TASK BRIEF -> Restate each line of the listing exactly, without carrying over any pictures.

DATA TO PROCESS ->
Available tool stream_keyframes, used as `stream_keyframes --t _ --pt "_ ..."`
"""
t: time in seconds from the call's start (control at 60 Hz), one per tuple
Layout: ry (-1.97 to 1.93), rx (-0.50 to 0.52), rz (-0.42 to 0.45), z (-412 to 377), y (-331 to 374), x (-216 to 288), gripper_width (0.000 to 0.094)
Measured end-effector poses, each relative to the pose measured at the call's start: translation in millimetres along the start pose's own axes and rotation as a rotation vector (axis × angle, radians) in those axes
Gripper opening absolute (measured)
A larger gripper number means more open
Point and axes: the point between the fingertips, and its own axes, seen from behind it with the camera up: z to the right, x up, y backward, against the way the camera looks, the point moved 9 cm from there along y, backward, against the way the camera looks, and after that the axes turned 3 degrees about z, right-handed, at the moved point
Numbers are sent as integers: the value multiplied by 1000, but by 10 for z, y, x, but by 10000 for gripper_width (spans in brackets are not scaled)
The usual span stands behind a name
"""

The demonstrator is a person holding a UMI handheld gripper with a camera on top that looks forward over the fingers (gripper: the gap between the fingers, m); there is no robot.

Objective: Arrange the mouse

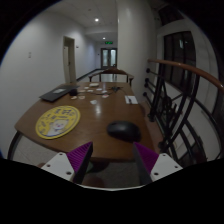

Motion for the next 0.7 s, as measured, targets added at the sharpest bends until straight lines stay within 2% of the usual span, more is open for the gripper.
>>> stream_keyframes --t 0.067,0.15,0.2,0.317,0.45,0.533,0.55,0.583,0.617,0.7 --pt "18 -22 4 153 -198 -11 809" --pt "36 5 -30 352 -427 -68 817" --pt "27 30 7 400 -562 -3 799" --pt "4 29 14 634 -801 91 809" --pt "11 37 2 700 -1086 255 775" --pt "18 37 -10 690 -1275 364 698" --pt "17 39 -12 691 -1303 378 668" --pt "0 33 -14 694 -1341 397 547" --pt "-17 5 -12 719 -1357 400 500" --pt "-23 -35 -1 693 -1357 390 449"
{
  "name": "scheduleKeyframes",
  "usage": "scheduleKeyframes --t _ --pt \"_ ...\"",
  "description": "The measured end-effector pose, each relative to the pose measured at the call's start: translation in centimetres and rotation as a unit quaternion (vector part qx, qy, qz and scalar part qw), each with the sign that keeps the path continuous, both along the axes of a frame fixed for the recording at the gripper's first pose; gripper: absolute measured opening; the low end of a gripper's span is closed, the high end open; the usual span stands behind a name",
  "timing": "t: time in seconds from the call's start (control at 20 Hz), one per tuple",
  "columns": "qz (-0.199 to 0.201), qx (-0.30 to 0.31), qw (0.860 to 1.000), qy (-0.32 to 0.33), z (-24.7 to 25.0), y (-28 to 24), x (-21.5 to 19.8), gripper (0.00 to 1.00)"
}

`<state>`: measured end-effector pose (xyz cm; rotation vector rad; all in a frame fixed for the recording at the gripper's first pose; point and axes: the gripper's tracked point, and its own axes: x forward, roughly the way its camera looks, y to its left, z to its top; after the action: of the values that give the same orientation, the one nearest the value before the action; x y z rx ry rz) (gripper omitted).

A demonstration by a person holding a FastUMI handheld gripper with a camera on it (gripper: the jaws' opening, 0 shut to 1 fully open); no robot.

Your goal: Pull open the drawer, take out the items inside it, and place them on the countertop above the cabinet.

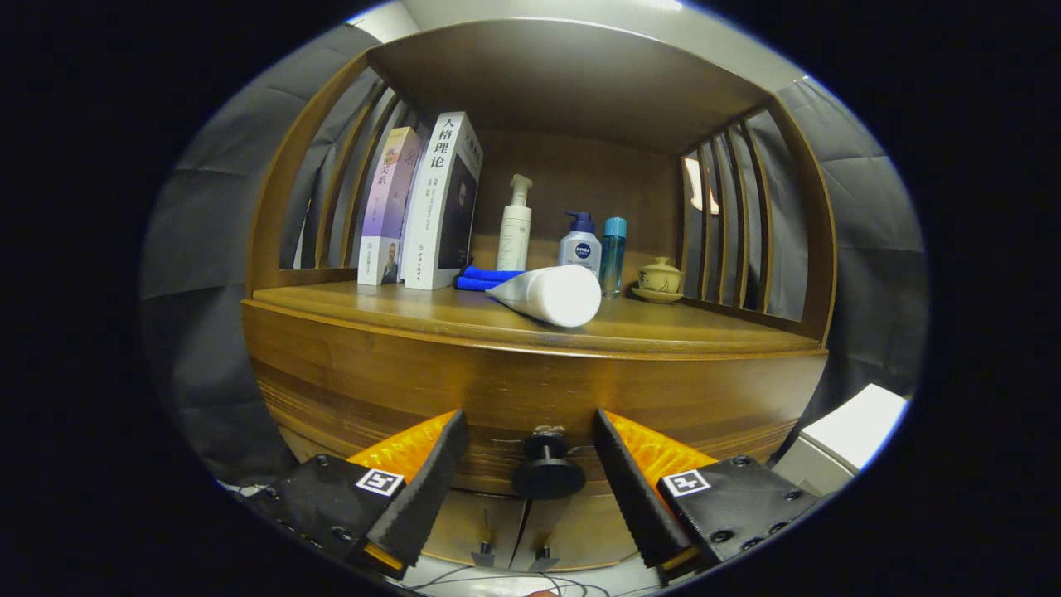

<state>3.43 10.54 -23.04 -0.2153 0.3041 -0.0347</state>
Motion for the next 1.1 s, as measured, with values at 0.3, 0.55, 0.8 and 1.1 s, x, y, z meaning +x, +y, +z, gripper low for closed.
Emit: scheduleKeyframes --t 0.3,0.55,0.8,1.1 --pt "0.041 0.028 0.998 -0.041 6.0 0.7 -5.6 0.98" --pt "0.057 0.026 0.996 -0.063 10.7 -0.6 -9.9 0.98" --pt "0.072 0.018 0.992 -0.102 15.1 -2.2 -13.5 0.98" --pt "0.076 0.031 0.988 -0.13 17.3 -3.9 -17.6 0.98"
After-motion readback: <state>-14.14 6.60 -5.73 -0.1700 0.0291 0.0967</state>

TASK OUTPUT ->
Available tool stream_keyframes, used as `stream_keyframes --t _ --pt "_ ..."`
"""
t: time in seconds from the call's start (control at 60 Hz), one per tuple
Layout: ry (-1.97 to 1.93), rx (-0.50 to 0.52), rz (-0.42 to 0.45), z (-412 to 377), y (-331 to 374), x (-216 to 288), gripper_width (0.000 to 0.094)
Measured end-effector poses, each relative to the pose measured at the call's start: translation in millimetres along the start pose's own axes and rotation as a rotation vector (axis × angle, radians) in those axes
Gripper opening absolute (measured)
A larger gripper number means more open
Point and axes: the point between the fingertips, and its own axes, seen from behind it with the camera up: z to the right, x up, y backward, against the way the camera looks, the point moved 9 cm from there along y, backward, against the way the camera looks, and after that the axes turned 3 degrees about z, right-handed, at the moved point
Numbers are sent as integers: the value multiplied by 1000, but by 10 for z, y, x, but by 10000 for gripper_width (spans in brackets are not scaled)
The usual span stands behind a name
"""

The demonstrator is a person holding a UMI handheld gripper with a camera on top that looks forward over the fingers (gripper: the gap between the fingers, m); there is no robot.

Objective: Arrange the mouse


Motion for the next 0.7 s, as measured, targets added at the sharpest bends until straight lines stay within 2% of the usual span, more is open for the gripper.
>>> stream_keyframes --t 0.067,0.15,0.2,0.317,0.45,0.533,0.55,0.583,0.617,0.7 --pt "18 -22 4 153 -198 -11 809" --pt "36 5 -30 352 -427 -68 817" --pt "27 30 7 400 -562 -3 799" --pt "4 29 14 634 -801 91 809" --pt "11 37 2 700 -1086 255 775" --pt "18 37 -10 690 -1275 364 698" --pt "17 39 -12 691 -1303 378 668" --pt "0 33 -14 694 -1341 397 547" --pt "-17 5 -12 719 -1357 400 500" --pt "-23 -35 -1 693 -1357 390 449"
{
  "name": "scheduleKeyframes",
  "usage": "scheduleKeyframes --t _ --pt \"_ ...\"",
  "description": "The measured end-effector pose, each relative to the pose measured at the call's start: translation in centimetres and rotation as a unit quaternion (vector part qx, qy, qz and scalar part qw), each with the sign that keeps the path continuous, both along the axes of a frame fixed for the recording at the gripper's first pose; gripper: absolute measured opening; the low end of a gripper's span is closed, the high end open; the usual span stands behind a name",
  "timing": "t: time in seconds from the call's start (control at 20 Hz), one per tuple",
  "columns": "qz (-0.199 to 0.201), qx (-0.30 to 0.31), qw (0.860 to 1.000), qy (-0.32 to 0.33), z (-24.7 to 25.0), y (-28 to 24), x (-21.5 to 19.8), gripper (0.00 to 1.00)"
}

`<state>`: measured end-effector pose (xyz cm; rotation vector rad; all in a frame fixed for the recording at the gripper's first pose; point and axes: the gripper's tracked point, and its own axes: x forward, roughly the way its camera looks, y to its left, z to its top; after the action: of the values that give the same orientation, the one nearest the value before the action; x y z rx ry rz) (gripper omitted).

A demonstration by a person holding a FastUMI handheld gripper with a camera on it (gripper: the jaws' opening, 0 shut to 1 fully open); no robot.

Your goal: Pull open the drawer, take out the items inside it, and place them on the countertop above the cabinet.


<state>3.43 10.54 -23.04 -0.2153 0.3041 -0.0347</state>
Motion for the next 1.1 s, as measured, with values at 0.3, 0.55, 0.8 and 1.1 s, x, y, z meaning +x, +y, +z, gripper low for closed.
Emit: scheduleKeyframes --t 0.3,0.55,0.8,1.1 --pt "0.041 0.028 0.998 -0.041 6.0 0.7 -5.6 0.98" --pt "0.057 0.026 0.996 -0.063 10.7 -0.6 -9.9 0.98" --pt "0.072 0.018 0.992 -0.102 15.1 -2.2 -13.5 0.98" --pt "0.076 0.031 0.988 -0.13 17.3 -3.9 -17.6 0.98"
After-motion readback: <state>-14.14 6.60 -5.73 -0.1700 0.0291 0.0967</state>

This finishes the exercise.